Description of the task: Copy out once more, exactly, the line with "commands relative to" and all the lines after it, up to the last line of the data.

##### Data extract

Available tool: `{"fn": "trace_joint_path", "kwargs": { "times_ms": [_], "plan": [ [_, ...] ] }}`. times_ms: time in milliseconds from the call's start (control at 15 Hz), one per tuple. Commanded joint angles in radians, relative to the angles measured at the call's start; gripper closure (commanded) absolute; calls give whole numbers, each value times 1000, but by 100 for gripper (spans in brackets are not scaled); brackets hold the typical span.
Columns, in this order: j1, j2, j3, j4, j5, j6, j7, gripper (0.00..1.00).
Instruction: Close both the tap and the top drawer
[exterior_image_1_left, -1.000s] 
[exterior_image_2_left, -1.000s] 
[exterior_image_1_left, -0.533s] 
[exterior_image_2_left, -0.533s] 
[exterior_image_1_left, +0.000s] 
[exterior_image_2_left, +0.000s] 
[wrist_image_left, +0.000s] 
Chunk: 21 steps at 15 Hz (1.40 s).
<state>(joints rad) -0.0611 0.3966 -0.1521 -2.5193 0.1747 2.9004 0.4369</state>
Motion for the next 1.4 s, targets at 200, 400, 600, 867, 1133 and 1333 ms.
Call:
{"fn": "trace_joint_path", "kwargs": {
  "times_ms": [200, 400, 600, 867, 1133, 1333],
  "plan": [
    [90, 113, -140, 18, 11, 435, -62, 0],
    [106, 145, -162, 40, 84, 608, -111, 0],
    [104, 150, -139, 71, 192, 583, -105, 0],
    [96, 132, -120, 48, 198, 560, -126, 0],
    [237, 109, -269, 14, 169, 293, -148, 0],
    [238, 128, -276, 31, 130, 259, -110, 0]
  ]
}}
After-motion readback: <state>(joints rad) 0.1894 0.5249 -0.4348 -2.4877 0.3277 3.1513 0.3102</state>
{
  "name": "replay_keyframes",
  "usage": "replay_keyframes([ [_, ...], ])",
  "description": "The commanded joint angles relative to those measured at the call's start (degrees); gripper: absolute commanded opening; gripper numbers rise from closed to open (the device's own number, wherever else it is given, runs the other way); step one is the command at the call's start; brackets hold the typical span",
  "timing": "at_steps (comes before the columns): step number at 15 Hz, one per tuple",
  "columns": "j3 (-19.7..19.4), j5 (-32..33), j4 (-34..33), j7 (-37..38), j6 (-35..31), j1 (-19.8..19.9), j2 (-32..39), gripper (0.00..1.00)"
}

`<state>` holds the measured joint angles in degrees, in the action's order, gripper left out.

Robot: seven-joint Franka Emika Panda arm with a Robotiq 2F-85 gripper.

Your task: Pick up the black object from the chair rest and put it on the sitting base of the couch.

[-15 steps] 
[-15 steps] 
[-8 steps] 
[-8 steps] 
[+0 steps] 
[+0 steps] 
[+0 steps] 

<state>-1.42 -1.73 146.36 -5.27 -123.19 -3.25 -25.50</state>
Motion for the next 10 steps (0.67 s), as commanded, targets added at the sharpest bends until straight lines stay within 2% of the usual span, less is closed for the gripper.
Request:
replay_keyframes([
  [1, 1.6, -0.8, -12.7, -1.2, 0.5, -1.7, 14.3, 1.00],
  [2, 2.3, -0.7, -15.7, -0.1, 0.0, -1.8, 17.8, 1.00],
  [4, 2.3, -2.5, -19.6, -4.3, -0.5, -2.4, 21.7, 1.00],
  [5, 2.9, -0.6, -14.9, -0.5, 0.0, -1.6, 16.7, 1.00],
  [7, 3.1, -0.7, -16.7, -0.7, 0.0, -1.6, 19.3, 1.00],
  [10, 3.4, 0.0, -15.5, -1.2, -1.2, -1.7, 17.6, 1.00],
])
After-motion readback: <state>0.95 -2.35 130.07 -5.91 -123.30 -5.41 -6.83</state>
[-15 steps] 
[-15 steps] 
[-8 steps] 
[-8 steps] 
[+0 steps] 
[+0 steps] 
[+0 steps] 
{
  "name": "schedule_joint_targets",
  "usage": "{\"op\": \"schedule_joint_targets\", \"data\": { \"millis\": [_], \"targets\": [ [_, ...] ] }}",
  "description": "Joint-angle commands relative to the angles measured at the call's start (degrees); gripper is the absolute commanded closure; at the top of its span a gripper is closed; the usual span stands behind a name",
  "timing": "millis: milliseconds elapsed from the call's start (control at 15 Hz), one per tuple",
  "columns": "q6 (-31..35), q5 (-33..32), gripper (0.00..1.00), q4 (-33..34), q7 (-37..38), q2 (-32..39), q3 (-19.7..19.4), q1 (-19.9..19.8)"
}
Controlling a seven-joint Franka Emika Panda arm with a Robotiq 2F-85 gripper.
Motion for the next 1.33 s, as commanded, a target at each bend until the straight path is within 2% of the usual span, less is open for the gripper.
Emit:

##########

Result of the task:
  "description": "Joint-angle commands relative to the angles measured at the call's start (degrees); gripper is the absolute commanded closure; at the top of its span a gripper is closed; the usual span stands behind a name",
  "timing": "millis: milliseconds elapsed from the call's start (control at 15 Hz), one per tuple",
  "columns": "q6 (-31..35), q5 (-33..32), gripper (0.00..1.00), q4 (-33..34), q7 (-37..38), q2 (-32..39), q3 (-19.7..19.4), q1 (-19.9..19.8)"
}
Controlling a seven-joint Franka Emika Panda arm with a Robotiq 2F-85 gripper.
Motion for the next 1.33 s, as commanded, a target at each bend until the straight path is within 2% of the usual span, less is open for the gripper.
Emit:

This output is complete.